### RECORDS SUPPLIED
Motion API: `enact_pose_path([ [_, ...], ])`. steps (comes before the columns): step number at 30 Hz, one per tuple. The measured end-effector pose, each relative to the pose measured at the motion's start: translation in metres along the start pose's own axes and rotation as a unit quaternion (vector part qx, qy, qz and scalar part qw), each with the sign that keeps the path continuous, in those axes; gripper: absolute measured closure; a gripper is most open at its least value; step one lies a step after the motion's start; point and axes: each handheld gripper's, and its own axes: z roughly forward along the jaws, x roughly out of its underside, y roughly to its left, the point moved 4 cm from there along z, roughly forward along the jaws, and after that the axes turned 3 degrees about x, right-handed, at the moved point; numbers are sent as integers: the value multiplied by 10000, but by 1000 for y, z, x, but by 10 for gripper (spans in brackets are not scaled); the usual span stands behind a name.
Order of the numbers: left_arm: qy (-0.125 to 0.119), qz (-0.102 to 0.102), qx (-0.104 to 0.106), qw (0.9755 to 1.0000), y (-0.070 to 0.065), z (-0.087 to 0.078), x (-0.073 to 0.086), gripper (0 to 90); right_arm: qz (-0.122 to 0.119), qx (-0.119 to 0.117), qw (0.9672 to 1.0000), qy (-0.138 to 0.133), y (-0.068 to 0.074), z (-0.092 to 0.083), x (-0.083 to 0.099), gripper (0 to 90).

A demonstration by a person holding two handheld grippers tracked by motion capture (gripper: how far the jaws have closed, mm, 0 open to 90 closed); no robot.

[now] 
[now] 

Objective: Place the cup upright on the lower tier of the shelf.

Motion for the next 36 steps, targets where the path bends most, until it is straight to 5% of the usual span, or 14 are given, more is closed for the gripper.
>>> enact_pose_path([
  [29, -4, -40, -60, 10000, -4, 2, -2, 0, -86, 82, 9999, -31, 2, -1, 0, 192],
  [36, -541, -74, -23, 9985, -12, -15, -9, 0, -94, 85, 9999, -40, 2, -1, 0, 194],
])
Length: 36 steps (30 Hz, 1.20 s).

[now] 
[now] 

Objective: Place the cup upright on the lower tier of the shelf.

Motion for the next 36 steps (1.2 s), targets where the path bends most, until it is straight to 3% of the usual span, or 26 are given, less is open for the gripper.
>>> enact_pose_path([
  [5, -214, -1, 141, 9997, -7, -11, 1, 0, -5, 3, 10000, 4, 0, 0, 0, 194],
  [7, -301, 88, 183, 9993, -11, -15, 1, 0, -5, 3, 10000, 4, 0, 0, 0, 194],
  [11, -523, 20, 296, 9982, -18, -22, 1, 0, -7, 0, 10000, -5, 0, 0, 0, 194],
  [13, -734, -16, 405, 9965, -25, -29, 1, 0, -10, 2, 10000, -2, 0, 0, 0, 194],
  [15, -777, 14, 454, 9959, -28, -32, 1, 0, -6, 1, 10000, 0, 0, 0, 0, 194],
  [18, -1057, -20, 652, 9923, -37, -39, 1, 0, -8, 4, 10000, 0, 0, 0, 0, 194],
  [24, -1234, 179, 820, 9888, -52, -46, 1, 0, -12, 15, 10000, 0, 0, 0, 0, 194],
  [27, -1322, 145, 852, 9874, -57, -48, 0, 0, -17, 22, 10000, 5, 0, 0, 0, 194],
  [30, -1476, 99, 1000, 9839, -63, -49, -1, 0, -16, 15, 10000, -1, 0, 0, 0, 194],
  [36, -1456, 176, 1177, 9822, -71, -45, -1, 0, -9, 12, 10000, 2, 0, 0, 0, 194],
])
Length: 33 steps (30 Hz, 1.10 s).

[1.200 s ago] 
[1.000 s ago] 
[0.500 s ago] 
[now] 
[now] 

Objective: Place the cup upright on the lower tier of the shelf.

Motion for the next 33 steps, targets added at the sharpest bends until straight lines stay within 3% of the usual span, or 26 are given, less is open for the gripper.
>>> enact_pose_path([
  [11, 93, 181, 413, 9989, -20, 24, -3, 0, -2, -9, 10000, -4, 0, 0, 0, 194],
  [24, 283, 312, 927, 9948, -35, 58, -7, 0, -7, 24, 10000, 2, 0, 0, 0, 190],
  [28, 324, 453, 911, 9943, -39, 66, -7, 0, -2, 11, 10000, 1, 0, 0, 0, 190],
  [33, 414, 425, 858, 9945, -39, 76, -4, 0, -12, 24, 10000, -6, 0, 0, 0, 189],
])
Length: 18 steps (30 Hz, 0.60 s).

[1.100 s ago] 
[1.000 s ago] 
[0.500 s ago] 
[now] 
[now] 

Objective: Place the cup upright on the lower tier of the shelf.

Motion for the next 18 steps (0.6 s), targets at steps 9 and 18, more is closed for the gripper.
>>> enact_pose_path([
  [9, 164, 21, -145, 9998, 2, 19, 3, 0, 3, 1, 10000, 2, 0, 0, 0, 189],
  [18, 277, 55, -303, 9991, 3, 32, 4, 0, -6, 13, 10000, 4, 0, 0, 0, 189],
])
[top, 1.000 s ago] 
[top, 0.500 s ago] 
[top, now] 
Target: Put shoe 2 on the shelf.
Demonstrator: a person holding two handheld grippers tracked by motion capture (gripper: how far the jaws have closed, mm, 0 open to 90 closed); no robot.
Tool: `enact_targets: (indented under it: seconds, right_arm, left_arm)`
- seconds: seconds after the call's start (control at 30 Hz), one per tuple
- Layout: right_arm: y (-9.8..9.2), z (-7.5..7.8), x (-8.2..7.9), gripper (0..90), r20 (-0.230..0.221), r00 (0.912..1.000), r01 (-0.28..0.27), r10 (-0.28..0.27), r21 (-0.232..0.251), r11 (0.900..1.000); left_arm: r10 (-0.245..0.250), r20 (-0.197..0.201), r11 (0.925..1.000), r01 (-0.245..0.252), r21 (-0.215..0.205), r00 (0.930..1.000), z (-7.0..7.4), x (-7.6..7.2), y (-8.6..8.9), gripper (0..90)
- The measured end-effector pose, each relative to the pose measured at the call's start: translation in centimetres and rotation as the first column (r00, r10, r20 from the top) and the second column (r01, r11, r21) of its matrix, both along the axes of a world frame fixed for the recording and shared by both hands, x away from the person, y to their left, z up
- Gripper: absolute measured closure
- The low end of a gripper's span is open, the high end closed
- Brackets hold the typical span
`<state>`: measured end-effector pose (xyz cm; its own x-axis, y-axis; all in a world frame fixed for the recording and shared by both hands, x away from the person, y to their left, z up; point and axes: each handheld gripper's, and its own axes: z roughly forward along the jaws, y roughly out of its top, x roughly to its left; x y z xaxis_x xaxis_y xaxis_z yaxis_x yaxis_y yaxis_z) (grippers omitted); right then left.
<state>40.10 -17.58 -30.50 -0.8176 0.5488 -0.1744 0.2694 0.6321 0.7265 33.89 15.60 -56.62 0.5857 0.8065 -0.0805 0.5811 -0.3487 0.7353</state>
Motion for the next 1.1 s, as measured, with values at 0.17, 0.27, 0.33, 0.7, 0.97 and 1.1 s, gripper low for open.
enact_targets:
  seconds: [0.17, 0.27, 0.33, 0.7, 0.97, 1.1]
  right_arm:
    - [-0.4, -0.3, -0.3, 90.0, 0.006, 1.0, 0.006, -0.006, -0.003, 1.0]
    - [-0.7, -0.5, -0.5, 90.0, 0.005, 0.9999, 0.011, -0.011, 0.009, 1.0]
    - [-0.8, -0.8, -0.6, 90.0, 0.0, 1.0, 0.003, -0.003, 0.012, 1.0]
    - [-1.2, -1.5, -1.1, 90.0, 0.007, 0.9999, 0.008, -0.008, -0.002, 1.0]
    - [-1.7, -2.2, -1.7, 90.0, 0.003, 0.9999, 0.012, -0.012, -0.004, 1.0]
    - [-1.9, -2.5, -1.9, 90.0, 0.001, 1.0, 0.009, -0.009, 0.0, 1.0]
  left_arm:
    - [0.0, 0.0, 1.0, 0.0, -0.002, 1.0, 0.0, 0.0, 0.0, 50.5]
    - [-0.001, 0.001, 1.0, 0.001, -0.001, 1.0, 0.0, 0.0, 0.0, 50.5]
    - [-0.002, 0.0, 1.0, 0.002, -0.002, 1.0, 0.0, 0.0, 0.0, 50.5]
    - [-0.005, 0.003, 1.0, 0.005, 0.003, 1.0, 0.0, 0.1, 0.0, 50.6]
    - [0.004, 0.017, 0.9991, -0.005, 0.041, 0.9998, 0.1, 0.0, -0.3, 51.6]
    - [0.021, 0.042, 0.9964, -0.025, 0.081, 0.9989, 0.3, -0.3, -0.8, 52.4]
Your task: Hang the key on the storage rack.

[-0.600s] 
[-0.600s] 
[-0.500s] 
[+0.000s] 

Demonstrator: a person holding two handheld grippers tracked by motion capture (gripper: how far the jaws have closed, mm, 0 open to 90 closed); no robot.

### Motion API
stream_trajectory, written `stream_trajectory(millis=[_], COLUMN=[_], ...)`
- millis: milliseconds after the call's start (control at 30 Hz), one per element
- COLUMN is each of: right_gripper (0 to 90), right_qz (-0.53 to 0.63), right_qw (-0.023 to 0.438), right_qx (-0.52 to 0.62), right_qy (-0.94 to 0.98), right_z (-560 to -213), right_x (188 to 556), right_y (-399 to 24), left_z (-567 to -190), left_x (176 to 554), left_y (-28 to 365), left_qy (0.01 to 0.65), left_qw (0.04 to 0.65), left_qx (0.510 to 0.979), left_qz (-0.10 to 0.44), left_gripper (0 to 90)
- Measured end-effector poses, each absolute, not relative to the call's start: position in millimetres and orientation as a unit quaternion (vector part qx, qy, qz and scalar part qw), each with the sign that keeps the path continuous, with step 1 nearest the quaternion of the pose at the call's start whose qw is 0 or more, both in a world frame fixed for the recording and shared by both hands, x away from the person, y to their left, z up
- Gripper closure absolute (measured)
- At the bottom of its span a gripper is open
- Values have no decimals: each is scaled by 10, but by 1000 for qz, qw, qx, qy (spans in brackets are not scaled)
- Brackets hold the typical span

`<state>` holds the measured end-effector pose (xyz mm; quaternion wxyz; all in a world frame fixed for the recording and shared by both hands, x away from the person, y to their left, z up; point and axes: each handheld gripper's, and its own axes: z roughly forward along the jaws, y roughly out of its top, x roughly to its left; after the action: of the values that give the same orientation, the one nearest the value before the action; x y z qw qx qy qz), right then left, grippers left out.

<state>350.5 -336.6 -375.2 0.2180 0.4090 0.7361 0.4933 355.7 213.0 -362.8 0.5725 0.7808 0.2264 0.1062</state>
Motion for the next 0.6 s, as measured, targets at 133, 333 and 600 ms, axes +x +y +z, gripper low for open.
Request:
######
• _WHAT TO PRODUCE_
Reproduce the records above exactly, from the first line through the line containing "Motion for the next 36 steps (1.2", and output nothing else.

• _OUTPUT BELOW_
Motion API: `enact_pose_path([ [_, ...], ])`. steps (comes before the columns): step number at 30 Hz, one per tuple. The measured end-effector pose, each relative to the pose measured at the motion's start: translation in metres along the start pose's own axes and rotation as a unit quaternion (vector part qx, qy, qz and scalar part qw), each with the sign that keeps the path continuous, in those axes; gripper: absolute measured closure; a gripper is most open at its least value; step one lies a step after the motion's start; point and axes: each handheld gripper's, and its own axes: z roughly forward along the jaws, x roughly out of its underside, y roughly to its left, the point moved 4 cm from there along z, roughly forward along the jaws, and after that the axes turned 3 degrees about x, right-handed, at the moved point; numbers are sent as integers: the value multiplied by 10000, but by 1000 for y, z, x, but by 10 for gripper (spans in brackets are not scaled); the usual span stands behind a name.
Order of the numbers: left_arm: qy (-0.125 to 0.119), qz (-0.102 to 0.102), qx (-0.104 to 0.106), qw (0.9755 to 1.0000), y (-0.070 to 0.065), z (-0.087 to 0.078), x (-0.073 to 0.086), gripper (0 to 90); right_arm: qz (-0.122 to 0.119), qx (-0.119 to 0.117), qw (0.9672 to 1.0000), qy (-0.138 to 0.133), y (-0.068 to 0.074), z (-0.092 to 0.083), x (-0.083 to 0.099), gripper (0 to 90).

A demonstration by a person holding two handheld grippers tracked by motion capture (gripper: how far the jaws have closed, mm, 0 open to 90 closed); no robot.

[now] 
[now] 

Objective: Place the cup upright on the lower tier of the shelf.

Motion for the next 36 steps, targets where the path bends most, until it is straight to 5% of the usual span, or 14 are given, more is closed for the gripper.
>>> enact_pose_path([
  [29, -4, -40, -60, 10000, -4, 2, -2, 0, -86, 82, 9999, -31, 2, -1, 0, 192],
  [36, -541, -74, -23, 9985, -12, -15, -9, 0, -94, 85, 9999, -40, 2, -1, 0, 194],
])
Length: 36 steps (30 Hz, 1.20 s).

[now] 
[now] 

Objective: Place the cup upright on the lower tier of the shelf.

Motion for the next 36 steps (1.2 s), targets where the path bends most, until it is straight to 3% of the usual span, or 26 are given, less is open for the gripper.

Work on this exercise has been finished.